_Work order:_ Repeat all the lines below exactly, but omit the pictures.

_Given data:_
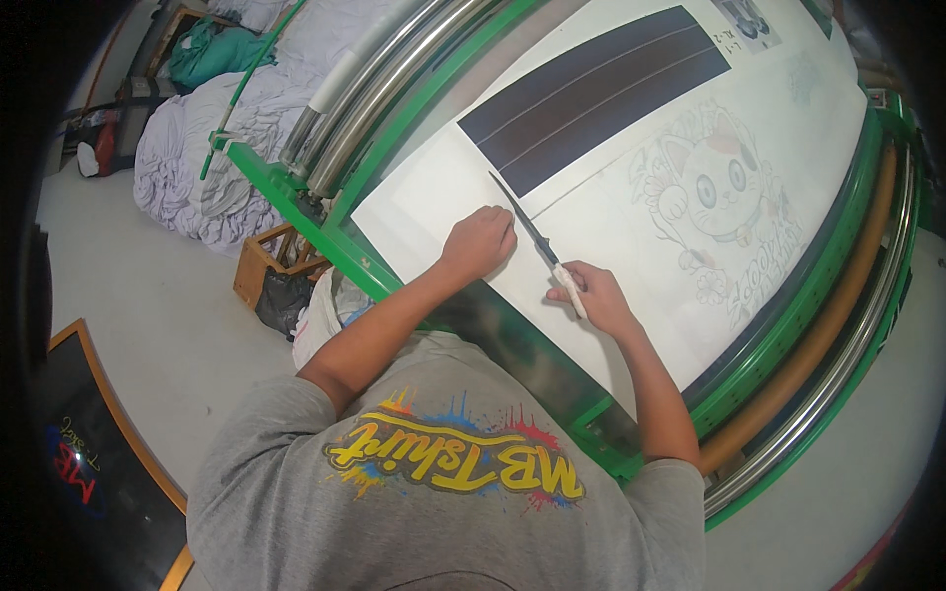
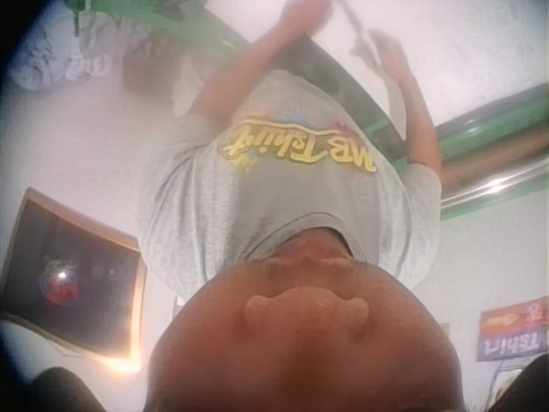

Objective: The person uses scissors to cut out printed clothing designs from a large paper roll as it passes through a machine, handling several cut pieces one by one.

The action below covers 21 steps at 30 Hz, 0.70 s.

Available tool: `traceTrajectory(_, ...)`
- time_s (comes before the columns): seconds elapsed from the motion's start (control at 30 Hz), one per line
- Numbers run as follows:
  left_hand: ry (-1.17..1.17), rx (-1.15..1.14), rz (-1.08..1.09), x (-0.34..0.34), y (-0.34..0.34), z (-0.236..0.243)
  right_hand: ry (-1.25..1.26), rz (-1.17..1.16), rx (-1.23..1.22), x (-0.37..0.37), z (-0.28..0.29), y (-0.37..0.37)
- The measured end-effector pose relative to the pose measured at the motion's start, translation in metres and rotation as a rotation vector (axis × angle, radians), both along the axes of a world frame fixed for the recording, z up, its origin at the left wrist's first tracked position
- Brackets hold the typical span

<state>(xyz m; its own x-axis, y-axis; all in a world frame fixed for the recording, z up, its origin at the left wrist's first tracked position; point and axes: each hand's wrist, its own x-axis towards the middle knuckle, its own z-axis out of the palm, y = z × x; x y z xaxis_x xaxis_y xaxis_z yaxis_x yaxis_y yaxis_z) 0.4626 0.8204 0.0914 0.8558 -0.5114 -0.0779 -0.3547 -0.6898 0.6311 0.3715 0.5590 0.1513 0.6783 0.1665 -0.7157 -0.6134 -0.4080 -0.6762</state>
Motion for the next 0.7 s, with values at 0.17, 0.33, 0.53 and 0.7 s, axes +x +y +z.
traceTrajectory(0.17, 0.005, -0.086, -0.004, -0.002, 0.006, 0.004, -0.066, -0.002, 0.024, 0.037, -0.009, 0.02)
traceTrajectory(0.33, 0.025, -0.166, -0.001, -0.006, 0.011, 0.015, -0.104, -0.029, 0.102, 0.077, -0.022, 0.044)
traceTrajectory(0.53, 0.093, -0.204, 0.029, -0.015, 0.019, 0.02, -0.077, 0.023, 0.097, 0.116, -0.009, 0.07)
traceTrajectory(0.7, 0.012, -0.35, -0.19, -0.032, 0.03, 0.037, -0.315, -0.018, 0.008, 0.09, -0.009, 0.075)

_Result of this exercise:_
Objective: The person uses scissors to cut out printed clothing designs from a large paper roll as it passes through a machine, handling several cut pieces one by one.

The action below covers 21 steps at 30 Hz, 0.70 s.

Available tool: `traceTrajectory(_, ...)`
- time_s (comes before the columns): seconds elapsed from the motion's start (control at 30 Hz), one per line
- Numbers run as follows:
  left_hand: ry (-1.17..1.17), rx (-1.15..1.14), rz (-1.08..1.09), x (-0.34..0.34), y (-0.34..0.34), z (-0.236..0.243)
  right_hand: ry (-1.25..1.26), rz (-1.17..1.16), rx (-1.23..1.22), x (-0.37..0.37), z (-0.28..0.29), y (-0.37..0.37)
- The measured end-effector pose relative to the pose measured at the motion's start, translation in metres and rotation as a rotation vector (axis × angle, radians), both along the axes of a world frame fixed for the recording, z up, its origin at the left wrist's first tracked position
- Brackets hold the typical span

<state>(xyz m; its own x-axis, y-axis; all in a world frame fixed for the recording, z up, its origin at the left wrist's first tracked position; point and axes: each hand's wrist, its own x-axis towards the middle knuckle, its own z-axis out of the palm, y = z × x; x y z xaxis_x xaxis_y xaxis_z yaxis_x yaxis_y yaxis_z) 0.4626 0.8204 0.0914 0.8558 -0.5114 -0.0779 -0.3547 -0.6898 0.6311 0.3715 0.5590 0.1513 0.6783 0.1665 -0.7157 -0.6134 -0.4080 -0.6762</state>
Motion for the next 0.7 s, with values at 0.17, 0.33, 0.53 and 0.7 s, axes +x +y +z.
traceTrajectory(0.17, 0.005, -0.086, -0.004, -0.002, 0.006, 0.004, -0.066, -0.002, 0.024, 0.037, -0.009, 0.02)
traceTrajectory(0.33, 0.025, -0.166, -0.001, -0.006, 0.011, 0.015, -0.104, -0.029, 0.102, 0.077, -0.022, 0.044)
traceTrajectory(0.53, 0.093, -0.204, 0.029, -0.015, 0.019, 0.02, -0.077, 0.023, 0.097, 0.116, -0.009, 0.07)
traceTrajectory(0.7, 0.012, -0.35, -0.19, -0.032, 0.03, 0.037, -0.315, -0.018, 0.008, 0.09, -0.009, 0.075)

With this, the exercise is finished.